- **WHAT TO PRODUCE**: Please copy exactly the line containing "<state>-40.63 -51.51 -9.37" and every line after it, through the last line of the records below, leaving out all pictures.

MATERIAL SHOWN Start Marker

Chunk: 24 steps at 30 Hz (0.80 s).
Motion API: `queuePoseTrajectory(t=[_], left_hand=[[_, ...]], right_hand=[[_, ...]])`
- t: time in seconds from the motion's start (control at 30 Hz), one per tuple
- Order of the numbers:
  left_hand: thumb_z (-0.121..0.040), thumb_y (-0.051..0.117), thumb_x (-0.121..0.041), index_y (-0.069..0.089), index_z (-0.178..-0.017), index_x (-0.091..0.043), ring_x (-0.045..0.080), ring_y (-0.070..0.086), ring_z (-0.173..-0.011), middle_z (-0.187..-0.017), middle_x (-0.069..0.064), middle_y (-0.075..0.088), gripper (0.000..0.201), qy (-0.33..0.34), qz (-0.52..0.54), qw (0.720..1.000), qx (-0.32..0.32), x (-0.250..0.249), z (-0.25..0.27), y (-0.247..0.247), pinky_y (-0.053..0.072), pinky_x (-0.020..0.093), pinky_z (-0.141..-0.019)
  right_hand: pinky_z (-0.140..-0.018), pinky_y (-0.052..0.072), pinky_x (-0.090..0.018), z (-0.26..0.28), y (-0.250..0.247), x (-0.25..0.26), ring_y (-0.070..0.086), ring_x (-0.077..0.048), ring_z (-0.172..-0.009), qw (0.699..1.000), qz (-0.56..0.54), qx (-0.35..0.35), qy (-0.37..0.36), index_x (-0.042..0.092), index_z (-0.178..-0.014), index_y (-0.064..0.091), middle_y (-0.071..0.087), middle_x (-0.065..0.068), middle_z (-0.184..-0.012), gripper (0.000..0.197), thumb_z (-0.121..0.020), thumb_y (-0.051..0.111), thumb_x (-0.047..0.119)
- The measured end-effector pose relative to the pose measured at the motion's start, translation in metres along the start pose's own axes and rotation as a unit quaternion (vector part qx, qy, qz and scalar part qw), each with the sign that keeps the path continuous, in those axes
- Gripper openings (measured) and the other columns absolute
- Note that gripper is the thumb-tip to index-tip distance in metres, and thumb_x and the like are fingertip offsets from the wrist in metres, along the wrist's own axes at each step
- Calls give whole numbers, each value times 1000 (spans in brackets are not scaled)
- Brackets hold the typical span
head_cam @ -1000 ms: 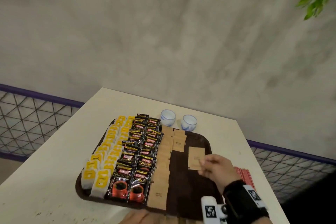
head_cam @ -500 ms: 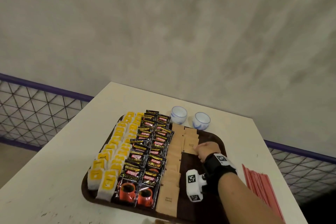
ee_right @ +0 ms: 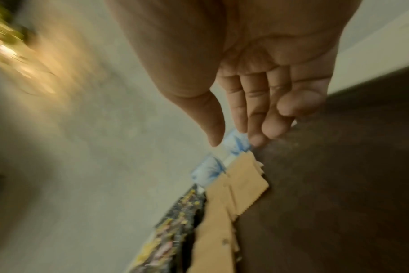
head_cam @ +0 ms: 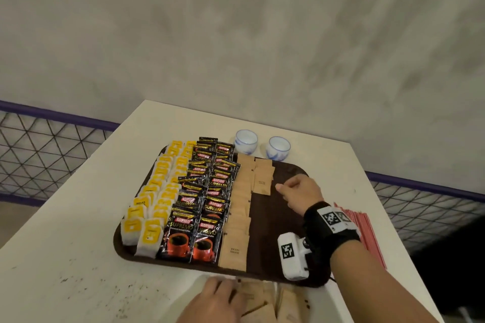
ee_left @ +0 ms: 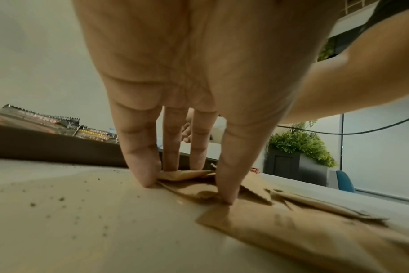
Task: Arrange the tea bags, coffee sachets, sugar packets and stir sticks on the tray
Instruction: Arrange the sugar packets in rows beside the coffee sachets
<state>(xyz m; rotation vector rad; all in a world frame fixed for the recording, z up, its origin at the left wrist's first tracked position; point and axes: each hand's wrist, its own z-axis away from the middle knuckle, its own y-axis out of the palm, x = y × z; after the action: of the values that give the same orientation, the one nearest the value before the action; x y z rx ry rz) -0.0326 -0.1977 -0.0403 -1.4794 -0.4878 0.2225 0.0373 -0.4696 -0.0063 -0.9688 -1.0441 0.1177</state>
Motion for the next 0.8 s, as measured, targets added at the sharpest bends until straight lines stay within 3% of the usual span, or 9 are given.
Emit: queuePoseTrajectory(t=[0.03,0.07,0.1,0.17,0.4,0.47,0.57,0.67,0.8], left_hand=[[-43,89,-47,71,-82,-36,2,60,-80,-76,-18,67,44,-42,106,988,106,-6,-2,-18,54,12,-68],[-59,80,-51,72,-98,-29,12,61,-94,-94,-7,70,46,-31,170,975,143,-9,-6,-26,54,19,-80],[-81,65,-41,61,-121,-20,20,55,-111,-117,2,63,45,-21,153,983,104,-11,-8,-24,48,27,-96],[-96,43,-19,39,-139,-15,24,41,-126,-137,8,47,44,-19,180,981,66,-17,-8,-23,38,35,-104],[-93,51,-21,63,-108,-30,1,59,-98,-111,-13,64,21,-119,364,921,73,-2,8,-20,45,12,-85],[-87,61,-18,65,-94,-33,-5,60,-89,-98,-18,66,17,-145,470,870,10,3,15,-25,48,9,-77],[-72,78,-17,73,-86,-35,5,67,-91,-91,-11,72,23,-157,653,739,-57,7,22,-33,56,23,-75],[-76,75,-7,78,-81,-26,13,69,-90,-95,5,71,20,-174,761,622,-66,6,21,-46,57,23,-68],[-72,75,-9,78,-83,-19,17,72,-81,-86,7,74,15,-178,809,556,-61,3,22,-63,58,27,-62]], right_hand=[[-76,55,-36,21,-10,1,65,-22,-82,1000,-15,3,-19,22,-81,58,69,-6,-89,17,-83,70,34],[-69,52,-31,42,-20,0,64,-20,-78,999,-30,19,-36,22,-86,59,68,-6,-88,16,-84,70,34],[-62,48,-25,66,-29,-3,63,-17,-73,997,-49,43,-51,22,-90,60,68,-7,-86,15,-85,69,32],[-53,44,-16,114,-43,-10,61,-11,-65,989,-87,95,-78,20,-92,62,67,-10,-82,11,-86,69,27],[-61,44,-25,208,-31,-54,59,-14,-66,977,-157,139,-24,22,-84,69,60,3,-66,8,-82,74,16],[-65,47,-26,220,-24,-54,63,-14,-70,974,-170,147,-5,24,-87,69,64,3,-70,10,-81,74,18],[-81,54,-29,232,-18,-40,68,-10,-87,968,-181,174,-2,32,-99,67,71,9,-88,19,-82,73,27],[-74,57,-28,239,-20,-21,70,-13,-79,952,-228,206,-16,25,-106,68,73,1,-92,22,-84,72,20],[-63,53,-30,242,-22,-7,65,-19,-67,937,-288,191,-40,14,-99,70,73,-9,-81,23,-77,77,10]])
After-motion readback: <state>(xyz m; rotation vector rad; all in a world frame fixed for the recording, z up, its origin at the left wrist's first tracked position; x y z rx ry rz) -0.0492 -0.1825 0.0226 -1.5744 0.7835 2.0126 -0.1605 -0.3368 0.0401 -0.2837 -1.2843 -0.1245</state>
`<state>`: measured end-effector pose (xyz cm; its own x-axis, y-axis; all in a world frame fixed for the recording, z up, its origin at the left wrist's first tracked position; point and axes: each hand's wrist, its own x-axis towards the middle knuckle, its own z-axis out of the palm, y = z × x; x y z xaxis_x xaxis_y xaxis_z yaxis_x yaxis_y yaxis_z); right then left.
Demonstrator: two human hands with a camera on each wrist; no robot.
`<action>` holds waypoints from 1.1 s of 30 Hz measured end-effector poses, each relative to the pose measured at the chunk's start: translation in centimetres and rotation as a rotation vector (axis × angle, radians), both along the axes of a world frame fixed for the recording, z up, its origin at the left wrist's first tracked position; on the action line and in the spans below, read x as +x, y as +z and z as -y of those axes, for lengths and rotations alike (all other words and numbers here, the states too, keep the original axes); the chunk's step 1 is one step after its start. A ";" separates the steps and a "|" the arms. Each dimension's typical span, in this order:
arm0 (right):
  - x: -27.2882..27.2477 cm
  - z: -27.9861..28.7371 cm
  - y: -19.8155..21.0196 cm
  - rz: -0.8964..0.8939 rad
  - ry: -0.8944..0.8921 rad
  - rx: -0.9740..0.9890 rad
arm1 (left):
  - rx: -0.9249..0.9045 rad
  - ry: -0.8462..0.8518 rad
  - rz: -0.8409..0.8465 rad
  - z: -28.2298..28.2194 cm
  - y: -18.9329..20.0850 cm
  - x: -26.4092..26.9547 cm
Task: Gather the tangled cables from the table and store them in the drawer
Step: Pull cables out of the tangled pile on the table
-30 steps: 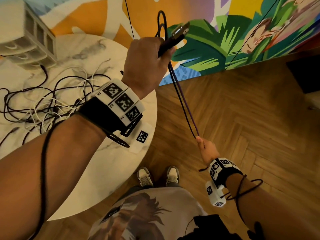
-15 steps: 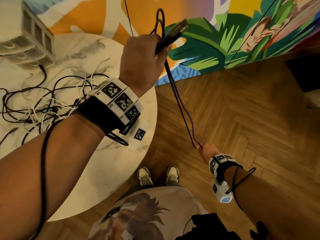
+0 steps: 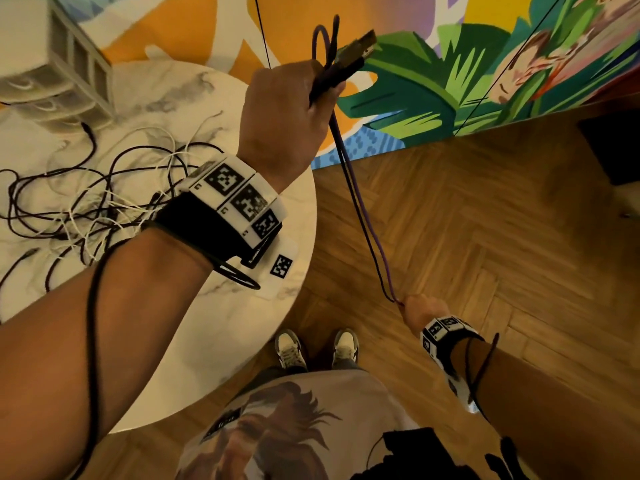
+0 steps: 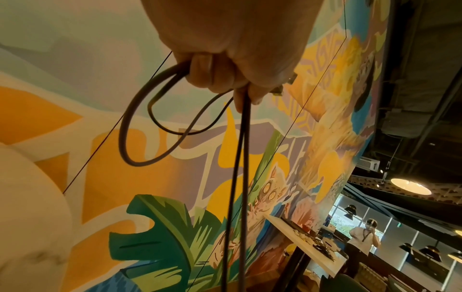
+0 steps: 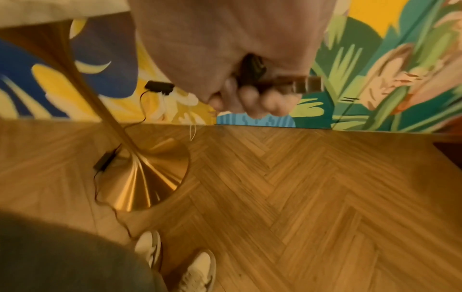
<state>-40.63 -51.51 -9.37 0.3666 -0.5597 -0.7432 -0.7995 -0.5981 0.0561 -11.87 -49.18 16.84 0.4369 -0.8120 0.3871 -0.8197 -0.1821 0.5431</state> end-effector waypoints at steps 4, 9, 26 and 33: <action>0.1 1.0 -0.6 0.030 -0.125 0.068 | 0.018 -0.077 -0.045 0.0 -0.2 -1.4; 4.6 3.3 1.6 0.542 -0.295 0.111 | 0.179 -0.111 -0.113 -0.1 -2.9 -4.0; 6.1 4.0 3.9 0.739 -0.767 -0.013 | 0.058 0.040 -0.289 -1.9 -0.4 0.2; 5.4 3.3 4.0 0.584 -0.536 0.211 | 0.141 -0.233 -0.755 -1.4 -2.3 -4.7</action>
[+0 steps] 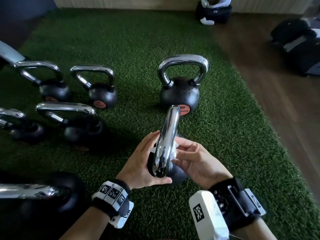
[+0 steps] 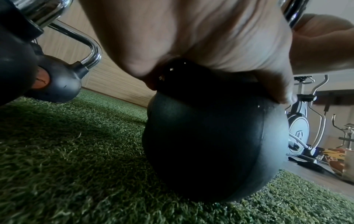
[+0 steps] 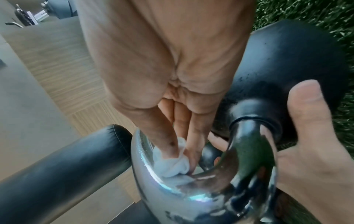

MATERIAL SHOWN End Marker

- **EXERCISE RESULT**:
<state>-40.63 -51.51 -9.37 0.3666 -0.5597 -0.7432 -0.7995 -0.5981 0.0561 -11.87 -49.18 16.84 0.4369 -0.8120 0.3871 -0.8197 -0.1821 0.5431</state> end-effector waypoints at steps 4, 9, 26 and 33: <action>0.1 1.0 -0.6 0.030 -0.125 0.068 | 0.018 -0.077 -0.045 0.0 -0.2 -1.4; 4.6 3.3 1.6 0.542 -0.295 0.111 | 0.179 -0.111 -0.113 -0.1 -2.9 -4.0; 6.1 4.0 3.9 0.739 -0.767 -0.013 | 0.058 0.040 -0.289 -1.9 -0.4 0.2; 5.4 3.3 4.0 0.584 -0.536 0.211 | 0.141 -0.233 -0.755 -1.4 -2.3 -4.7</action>
[+0 steps] 
[+0 steps] 
[+0 steps] 

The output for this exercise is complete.